[Task goal]
Give back all of the data exactly as written.

[Data provided]

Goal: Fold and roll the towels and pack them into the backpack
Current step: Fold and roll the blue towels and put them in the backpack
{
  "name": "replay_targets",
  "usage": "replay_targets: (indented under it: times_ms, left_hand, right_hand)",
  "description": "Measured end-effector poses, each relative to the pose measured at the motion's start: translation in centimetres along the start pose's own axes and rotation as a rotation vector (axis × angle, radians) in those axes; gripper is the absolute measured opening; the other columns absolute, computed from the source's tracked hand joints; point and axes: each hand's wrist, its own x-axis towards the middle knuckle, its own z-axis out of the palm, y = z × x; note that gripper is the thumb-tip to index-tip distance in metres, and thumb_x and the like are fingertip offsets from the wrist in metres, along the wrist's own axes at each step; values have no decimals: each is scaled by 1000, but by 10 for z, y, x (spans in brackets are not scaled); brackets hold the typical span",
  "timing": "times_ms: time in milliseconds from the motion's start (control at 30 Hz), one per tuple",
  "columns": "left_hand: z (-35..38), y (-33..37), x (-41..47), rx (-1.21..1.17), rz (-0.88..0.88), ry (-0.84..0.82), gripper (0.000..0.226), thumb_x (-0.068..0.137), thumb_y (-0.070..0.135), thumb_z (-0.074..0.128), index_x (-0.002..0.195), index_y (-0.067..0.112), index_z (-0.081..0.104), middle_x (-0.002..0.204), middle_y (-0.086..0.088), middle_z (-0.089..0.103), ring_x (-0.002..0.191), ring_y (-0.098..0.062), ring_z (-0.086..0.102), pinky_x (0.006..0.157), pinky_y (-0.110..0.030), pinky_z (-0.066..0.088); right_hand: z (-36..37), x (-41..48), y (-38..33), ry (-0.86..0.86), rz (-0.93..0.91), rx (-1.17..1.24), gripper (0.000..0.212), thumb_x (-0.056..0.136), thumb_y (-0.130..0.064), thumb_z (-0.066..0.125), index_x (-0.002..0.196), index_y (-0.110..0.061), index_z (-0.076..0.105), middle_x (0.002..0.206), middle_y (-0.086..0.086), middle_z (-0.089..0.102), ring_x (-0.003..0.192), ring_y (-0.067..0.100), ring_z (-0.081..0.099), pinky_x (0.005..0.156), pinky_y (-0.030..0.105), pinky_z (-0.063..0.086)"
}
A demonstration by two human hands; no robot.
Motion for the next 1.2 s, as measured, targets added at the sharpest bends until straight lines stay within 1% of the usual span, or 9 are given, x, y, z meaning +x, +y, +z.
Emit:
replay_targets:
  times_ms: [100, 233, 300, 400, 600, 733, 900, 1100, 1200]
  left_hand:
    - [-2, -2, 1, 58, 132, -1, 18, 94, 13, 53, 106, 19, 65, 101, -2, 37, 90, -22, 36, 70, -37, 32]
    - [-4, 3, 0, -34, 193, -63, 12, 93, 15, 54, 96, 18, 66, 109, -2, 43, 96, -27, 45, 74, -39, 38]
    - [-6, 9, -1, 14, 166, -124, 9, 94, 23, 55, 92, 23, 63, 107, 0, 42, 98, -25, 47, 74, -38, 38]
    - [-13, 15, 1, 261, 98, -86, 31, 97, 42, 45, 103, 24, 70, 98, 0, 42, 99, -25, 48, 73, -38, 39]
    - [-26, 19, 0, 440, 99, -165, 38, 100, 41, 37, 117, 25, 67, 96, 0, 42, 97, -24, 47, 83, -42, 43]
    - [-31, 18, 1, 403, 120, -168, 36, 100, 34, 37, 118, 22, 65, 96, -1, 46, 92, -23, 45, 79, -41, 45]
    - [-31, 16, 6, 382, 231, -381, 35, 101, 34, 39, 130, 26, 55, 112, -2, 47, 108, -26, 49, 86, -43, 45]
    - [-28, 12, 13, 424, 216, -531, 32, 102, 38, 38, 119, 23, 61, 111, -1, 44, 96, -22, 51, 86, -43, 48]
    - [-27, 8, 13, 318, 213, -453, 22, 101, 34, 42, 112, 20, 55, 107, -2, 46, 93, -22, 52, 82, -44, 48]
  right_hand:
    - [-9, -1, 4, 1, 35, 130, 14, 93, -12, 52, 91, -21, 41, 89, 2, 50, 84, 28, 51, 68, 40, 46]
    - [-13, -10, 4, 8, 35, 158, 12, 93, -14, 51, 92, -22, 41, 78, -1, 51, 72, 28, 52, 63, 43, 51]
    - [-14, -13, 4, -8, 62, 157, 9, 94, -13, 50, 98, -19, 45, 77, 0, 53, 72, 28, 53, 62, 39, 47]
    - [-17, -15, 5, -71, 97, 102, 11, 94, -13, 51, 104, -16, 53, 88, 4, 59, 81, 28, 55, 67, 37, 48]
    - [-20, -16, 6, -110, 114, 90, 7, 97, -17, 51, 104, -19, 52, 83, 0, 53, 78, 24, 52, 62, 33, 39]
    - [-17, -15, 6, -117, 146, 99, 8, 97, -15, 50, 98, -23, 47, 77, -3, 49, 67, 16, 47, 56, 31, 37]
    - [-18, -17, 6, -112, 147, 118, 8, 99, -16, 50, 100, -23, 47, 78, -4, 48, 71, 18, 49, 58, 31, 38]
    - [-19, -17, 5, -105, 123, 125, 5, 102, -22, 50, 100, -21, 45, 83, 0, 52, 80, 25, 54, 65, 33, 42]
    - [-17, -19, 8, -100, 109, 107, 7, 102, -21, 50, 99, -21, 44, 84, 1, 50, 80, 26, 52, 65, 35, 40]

[Written response]
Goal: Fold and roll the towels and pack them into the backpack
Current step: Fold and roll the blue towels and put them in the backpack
{
  "name": "replay_targets",
  "usage": "replay_targets: (indented under it: times_ms, left_hand, right_hand)",
  "description": "Measured end-effector poses, each relative to the pose measured at the motion's start: translation in centimetres along the start pose's own axes and rotation as a rotation vector (axis × angle, radians) in those axes; gripper is the absolute measured opening; the other columns absolute, computed from the source's tracked hand joints; point and axes: each hand's wrist, its own x-axis towards the middle knuckle, its own z-axis out of the palm, y = z × x; note that gripper is the thumb-tip to index-tip distance in metres, and thumb_x and the like are fingertip offsets from the wrist in metres, along the wrist's own axes at each step; values have no decimals: each is scaled by 1000, but by 10 for z, y, x (spans in brackets are not scaled); brackets hold the typical span",
  "timing": "times_ms: time in milliseconds from the motion's start (control at 30 Hz), one per tuple",
  "columns": "left_hand: z (-35..38), y (-33..37), x (-41..47), rx (-1.21..1.17), rz (-0.88..0.88), ry (-0.84..0.82), gripper (0.000..0.226), thumb_x (-0.068..0.137), thumb_y (-0.070..0.135), thumb_z (-0.074..0.128), index_x (-0.002..0.195), index_y (-0.067..0.112), index_z (-0.081..0.104), middle_x (-0.002..0.204), middle_y (-0.086..0.088), middle_z (-0.089..0.103), ring_x (-0.002..0.191), ring_y (-0.098..0.062), ring_z (-0.086..0.102), pinky_x (0.006..0.157), pinky_y (-0.110..0.030), pinky_z (-0.066..0.088); right_hand: z (-36..37), x (-41..48), y (-38..33), ry (-0.86..0.86), rz (-0.93..0.91), rx (-1.17..1.24), gripper (0.000..0.212), thumb_x (-0.056..0.136), thumb_y (-0.130..0.064), thumb_z (-0.066..0.125), index_x (-0.002..0.196), index_y (-0.110..0.061), index_z (-0.076..0.105), middle_x (0.002..0.206), middle_y (-0.086..0.086), middle_z (-0.089..0.102), ring_x (-0.003..0.192), ring_y (-0.067..0.100), ring_z (-0.081..0.099), pinky_x (0.005..0.156), pinky_y (-0.030..0.105), pinky_z (-0.063..0.086)"
}
A demonstration by two human hands; no robot.
Motion for the next 1.2 s, as measured, targets added at the sharpest bends until straight lines stay within 1% of the usual span, or 9 are given, x, y, z meaning +x, +y, +z.
Emit:
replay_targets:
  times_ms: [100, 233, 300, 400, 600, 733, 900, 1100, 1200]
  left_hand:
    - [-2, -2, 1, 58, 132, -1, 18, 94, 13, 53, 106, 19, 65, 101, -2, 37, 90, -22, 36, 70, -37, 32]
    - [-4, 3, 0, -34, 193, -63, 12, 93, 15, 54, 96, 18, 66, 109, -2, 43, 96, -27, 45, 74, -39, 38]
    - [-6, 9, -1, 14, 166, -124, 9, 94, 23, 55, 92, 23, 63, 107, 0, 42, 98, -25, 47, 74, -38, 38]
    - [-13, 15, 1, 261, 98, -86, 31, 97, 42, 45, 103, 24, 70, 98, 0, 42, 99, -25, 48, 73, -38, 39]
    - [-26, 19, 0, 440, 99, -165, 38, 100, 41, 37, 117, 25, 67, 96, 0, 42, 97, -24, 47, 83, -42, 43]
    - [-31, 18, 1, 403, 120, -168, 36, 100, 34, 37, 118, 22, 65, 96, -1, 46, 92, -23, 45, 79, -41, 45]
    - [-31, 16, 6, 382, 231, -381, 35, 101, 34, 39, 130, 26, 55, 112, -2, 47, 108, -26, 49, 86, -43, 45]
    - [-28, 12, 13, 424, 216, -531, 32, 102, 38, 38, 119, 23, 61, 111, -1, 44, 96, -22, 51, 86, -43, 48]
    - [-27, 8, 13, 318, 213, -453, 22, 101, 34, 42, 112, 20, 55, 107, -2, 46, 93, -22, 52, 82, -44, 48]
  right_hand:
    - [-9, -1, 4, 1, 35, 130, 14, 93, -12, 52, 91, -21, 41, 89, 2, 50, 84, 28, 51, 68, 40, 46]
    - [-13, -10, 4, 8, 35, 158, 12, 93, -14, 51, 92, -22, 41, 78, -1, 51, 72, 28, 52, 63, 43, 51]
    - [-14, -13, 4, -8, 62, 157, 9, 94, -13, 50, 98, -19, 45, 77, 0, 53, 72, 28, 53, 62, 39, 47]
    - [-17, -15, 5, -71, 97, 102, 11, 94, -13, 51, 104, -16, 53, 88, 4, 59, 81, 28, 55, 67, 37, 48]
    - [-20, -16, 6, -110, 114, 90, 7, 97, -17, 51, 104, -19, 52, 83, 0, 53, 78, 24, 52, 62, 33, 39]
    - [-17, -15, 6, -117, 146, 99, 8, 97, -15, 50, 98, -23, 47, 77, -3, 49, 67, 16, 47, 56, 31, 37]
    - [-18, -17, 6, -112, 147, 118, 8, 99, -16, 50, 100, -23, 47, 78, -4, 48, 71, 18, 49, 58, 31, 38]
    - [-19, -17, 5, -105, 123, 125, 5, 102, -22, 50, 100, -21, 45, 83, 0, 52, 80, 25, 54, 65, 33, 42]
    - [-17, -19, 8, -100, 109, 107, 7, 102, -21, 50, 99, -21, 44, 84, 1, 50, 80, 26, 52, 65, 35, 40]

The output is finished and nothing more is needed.